Only these lines are needed: the first line of the entries below through the line with "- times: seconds", each returned exactly.

● Dataset excerpts:
====

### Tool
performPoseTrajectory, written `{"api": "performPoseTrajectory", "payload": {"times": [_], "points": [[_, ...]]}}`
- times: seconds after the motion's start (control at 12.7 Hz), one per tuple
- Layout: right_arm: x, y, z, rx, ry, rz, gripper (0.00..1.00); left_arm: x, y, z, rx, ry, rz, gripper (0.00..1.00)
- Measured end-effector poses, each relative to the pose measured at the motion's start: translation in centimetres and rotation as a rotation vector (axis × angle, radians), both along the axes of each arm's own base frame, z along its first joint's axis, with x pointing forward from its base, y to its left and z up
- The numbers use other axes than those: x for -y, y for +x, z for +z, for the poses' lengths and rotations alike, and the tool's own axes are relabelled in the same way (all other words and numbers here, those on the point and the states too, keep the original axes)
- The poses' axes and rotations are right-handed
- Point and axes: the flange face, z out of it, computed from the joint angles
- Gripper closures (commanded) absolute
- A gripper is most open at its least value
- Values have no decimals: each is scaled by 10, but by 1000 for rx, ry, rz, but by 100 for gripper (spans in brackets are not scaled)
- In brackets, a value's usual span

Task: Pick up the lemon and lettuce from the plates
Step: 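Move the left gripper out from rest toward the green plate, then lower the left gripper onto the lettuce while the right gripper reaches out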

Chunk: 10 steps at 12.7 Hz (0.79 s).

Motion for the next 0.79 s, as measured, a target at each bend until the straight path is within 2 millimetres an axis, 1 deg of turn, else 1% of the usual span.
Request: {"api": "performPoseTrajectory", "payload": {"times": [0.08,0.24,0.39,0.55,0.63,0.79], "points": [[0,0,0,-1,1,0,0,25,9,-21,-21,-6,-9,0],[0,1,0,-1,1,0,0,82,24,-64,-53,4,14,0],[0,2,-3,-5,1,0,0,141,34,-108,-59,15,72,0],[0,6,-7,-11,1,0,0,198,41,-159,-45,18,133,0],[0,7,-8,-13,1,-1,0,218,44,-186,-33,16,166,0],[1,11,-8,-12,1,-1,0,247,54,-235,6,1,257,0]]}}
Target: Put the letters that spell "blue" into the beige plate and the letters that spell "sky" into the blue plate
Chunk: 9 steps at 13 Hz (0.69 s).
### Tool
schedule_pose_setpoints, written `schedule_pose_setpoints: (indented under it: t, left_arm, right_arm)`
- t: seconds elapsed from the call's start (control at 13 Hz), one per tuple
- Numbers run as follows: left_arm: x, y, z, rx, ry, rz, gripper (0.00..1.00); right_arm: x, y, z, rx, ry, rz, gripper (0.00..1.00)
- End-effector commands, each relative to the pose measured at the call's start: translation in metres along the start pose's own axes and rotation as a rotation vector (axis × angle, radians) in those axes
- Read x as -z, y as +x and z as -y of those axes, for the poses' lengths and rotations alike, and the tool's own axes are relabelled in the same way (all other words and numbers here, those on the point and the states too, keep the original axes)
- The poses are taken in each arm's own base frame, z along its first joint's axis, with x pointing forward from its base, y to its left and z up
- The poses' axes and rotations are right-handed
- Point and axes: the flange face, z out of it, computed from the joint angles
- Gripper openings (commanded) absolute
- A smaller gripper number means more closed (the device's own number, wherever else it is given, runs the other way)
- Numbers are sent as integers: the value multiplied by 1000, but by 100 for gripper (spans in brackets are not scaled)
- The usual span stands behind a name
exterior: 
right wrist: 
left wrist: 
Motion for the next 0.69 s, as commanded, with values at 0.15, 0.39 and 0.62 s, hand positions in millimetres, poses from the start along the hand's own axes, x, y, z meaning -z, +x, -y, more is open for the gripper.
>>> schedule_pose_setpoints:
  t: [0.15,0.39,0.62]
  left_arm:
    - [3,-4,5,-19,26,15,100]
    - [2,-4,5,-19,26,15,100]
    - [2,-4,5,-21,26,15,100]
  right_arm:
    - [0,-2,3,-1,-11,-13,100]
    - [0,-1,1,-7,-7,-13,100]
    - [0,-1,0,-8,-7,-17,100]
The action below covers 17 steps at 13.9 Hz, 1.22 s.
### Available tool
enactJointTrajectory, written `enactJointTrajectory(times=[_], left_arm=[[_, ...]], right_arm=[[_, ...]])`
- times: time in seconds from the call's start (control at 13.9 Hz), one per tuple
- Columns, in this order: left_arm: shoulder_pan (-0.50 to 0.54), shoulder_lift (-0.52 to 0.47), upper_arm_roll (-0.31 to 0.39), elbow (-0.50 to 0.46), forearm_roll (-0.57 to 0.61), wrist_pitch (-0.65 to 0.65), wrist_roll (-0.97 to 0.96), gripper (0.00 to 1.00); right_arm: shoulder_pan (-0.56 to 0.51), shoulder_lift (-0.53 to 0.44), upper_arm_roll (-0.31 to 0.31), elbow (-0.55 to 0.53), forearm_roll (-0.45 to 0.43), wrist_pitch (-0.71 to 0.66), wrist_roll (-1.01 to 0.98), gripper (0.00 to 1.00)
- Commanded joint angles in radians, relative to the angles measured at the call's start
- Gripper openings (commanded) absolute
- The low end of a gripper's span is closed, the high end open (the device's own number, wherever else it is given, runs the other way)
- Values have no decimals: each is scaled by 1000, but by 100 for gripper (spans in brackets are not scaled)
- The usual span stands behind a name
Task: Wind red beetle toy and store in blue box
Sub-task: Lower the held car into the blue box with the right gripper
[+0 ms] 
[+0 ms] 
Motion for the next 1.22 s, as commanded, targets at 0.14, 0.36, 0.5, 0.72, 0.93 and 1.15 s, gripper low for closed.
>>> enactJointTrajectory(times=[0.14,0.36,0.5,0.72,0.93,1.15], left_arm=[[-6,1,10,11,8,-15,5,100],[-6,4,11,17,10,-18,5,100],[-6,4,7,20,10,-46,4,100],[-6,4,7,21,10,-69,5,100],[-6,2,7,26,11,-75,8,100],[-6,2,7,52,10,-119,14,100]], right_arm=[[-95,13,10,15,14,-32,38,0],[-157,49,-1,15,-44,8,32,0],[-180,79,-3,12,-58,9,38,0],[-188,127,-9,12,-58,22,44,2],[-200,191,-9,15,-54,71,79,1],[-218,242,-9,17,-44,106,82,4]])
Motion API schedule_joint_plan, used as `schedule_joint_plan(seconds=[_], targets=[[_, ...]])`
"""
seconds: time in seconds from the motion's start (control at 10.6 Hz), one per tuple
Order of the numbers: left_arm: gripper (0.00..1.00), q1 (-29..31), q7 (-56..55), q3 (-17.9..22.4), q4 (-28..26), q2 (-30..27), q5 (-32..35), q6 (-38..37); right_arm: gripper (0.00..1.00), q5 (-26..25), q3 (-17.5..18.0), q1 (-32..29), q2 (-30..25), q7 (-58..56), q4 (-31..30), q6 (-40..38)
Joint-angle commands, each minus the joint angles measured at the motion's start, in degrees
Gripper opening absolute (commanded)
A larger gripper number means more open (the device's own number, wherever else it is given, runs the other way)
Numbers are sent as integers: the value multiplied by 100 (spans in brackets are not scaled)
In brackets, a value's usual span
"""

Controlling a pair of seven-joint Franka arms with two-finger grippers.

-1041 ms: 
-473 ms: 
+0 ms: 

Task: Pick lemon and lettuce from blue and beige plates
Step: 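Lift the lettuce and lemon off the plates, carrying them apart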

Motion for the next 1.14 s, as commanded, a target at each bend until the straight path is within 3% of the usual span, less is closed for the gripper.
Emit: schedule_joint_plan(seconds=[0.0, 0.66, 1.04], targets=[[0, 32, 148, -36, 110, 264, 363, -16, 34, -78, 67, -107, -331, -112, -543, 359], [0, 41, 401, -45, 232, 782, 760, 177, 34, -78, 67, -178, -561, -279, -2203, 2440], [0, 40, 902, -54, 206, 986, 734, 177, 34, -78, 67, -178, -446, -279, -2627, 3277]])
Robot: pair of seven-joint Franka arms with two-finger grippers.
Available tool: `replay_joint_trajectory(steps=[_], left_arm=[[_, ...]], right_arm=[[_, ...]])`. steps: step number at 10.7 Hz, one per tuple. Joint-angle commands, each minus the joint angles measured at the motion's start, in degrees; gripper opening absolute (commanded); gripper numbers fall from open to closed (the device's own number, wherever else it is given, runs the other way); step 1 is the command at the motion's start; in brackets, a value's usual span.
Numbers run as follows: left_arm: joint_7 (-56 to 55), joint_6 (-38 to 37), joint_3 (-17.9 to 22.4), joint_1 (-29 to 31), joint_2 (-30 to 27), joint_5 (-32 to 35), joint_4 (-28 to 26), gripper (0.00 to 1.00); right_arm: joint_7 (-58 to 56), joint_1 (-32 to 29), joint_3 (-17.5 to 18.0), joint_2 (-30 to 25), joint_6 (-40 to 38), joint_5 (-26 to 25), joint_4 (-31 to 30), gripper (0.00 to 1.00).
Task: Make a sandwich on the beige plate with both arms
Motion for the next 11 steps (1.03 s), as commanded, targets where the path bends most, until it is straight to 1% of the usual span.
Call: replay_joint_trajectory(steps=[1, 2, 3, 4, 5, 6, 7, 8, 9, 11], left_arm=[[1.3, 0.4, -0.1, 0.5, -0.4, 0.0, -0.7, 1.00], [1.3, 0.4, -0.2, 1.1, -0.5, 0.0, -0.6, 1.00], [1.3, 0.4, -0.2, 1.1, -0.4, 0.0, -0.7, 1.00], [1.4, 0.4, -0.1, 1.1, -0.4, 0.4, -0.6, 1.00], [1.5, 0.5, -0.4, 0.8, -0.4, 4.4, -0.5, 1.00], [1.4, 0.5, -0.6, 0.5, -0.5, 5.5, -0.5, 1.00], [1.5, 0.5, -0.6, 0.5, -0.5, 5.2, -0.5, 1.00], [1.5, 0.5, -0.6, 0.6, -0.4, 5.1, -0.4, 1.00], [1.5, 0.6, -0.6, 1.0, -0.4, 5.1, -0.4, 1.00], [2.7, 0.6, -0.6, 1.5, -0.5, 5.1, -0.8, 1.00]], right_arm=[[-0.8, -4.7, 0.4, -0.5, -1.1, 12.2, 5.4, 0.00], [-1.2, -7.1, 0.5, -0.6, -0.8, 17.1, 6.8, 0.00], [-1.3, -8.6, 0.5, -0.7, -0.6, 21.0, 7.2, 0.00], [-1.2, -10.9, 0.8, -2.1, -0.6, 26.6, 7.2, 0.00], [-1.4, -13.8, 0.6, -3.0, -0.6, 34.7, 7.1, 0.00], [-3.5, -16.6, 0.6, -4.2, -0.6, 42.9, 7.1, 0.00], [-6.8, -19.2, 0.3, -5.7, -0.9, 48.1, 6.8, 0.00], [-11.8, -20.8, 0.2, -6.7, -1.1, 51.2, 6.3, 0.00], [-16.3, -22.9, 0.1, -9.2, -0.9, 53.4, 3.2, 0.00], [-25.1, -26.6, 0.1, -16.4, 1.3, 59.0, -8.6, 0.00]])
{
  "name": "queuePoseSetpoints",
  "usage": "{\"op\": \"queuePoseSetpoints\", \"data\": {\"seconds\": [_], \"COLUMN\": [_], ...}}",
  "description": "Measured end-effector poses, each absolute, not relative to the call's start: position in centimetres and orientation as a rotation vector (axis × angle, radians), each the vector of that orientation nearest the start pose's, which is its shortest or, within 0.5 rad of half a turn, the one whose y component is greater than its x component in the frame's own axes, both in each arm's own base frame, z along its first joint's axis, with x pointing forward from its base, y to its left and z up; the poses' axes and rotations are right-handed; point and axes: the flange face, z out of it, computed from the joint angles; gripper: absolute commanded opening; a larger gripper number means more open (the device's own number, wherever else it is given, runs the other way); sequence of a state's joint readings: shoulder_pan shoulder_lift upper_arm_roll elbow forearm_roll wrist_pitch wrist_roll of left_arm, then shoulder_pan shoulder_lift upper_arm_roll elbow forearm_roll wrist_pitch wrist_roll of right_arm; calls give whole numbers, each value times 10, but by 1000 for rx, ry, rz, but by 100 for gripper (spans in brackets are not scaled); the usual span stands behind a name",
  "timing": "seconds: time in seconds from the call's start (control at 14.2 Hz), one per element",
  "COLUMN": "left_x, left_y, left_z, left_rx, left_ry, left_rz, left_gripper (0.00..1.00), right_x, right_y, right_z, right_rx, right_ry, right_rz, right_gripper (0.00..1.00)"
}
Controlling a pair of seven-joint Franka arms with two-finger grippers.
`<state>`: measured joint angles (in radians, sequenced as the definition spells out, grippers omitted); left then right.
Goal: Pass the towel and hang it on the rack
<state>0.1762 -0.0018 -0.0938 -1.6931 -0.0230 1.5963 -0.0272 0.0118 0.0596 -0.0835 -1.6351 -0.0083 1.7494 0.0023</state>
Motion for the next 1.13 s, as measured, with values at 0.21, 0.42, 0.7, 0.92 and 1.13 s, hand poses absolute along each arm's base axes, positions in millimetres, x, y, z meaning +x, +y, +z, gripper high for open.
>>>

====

● Written solution:
### Tool
performPoseTrajectory, written `{"api": "performPoseTrajectory", "payload": {"times": [_], "points": [[_, ...]]}}`
- times: seconds after the motion's start (control at 12.7 Hz), one per tuple

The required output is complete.